§ Work task
Find the string "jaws" in the listing and report every line that has it.

§ Record extracts
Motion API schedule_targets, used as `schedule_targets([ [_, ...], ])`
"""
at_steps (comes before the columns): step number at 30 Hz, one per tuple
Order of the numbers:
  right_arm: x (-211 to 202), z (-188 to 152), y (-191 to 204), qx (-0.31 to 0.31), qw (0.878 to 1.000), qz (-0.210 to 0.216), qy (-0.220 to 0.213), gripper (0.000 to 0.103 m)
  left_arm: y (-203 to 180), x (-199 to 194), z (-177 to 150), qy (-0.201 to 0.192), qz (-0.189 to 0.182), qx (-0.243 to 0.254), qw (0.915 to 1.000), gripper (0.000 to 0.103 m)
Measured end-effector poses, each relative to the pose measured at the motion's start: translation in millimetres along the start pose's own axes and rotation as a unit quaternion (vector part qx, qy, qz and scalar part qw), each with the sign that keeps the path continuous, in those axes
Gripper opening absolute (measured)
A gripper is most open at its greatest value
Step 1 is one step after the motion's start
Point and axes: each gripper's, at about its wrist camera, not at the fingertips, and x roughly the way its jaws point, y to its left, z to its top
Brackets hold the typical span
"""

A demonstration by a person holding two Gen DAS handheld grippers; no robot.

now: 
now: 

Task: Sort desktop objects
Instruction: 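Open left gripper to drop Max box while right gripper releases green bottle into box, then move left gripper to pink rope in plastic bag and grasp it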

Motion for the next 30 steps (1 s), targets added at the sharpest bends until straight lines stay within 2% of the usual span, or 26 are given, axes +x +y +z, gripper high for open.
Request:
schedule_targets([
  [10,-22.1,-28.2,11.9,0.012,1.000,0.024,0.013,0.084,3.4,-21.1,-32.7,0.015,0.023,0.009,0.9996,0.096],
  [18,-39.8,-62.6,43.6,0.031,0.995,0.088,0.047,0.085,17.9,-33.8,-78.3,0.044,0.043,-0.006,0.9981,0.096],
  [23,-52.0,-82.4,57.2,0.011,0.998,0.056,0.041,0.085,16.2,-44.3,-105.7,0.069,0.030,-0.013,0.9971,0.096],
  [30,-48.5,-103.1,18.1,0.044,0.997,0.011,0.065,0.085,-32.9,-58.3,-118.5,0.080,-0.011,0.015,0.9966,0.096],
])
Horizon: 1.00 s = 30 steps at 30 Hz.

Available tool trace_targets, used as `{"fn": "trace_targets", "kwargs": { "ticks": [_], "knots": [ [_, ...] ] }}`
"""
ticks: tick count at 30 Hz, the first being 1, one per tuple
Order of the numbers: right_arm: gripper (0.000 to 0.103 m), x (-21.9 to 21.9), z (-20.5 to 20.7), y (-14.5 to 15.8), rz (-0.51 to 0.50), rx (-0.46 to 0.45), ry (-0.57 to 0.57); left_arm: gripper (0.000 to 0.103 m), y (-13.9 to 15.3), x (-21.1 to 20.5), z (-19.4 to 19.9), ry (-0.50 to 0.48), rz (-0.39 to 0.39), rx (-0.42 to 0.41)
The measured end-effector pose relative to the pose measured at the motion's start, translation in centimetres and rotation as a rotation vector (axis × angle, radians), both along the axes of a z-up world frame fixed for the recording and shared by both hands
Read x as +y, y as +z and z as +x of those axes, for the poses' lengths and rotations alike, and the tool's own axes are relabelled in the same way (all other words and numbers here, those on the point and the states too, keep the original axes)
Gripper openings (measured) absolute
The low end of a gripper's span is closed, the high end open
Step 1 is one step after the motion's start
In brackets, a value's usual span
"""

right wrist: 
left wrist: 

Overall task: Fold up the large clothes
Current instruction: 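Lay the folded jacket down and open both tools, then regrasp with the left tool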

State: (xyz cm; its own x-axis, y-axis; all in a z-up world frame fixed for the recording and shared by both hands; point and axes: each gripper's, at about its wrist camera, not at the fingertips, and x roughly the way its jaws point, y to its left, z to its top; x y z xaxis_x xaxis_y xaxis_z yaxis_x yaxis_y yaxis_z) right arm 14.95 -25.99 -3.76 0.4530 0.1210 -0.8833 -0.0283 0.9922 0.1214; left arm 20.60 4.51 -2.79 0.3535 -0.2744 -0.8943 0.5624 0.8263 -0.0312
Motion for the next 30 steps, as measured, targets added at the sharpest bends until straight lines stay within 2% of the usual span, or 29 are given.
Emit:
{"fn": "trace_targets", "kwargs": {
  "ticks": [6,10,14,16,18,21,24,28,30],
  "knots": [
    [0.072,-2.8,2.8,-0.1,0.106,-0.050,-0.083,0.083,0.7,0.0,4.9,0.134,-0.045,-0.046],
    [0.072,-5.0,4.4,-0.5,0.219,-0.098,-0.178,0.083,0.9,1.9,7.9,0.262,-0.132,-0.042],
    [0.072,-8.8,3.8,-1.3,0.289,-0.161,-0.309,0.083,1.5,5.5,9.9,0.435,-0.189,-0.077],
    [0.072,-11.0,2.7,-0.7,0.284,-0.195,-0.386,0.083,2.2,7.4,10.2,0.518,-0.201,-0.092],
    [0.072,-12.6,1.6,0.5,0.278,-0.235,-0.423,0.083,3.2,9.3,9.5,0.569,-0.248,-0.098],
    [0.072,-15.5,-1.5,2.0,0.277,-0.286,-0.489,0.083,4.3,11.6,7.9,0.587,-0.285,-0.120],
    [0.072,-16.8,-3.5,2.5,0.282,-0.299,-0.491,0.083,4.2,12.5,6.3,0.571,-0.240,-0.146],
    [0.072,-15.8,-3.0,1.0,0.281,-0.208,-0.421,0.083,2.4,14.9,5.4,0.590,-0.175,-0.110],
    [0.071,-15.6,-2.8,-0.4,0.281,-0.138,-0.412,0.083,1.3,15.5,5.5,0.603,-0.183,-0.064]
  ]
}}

§ Task response
Point and axes: each gripper's, at about its wrist camera, not at the fingertips, and x roughly the way its jaws point, y to its left, z to its top
State: (xyz cm; its own x-axis, y-axis; all in a z-up world frame fixed for the recording and shared by both hands; point and axes: each gripper's, at about its wrist camera, not at the fingertips, and x roughly the way its jaws point, y to its left, z to its top; x y z xaxis_x xaxis_y xaxis_z yaxis_x yaxis_y yaxis_z) right arm 14.95 -25.99 -3.76 0.4530 0.1210 -0.8833 -0.0283 0.9922 0.1214; left arm 20.60 4.51 -2.79 0.3535 -0.2744 -0.8943 0.5624 0.8263 -0.0312

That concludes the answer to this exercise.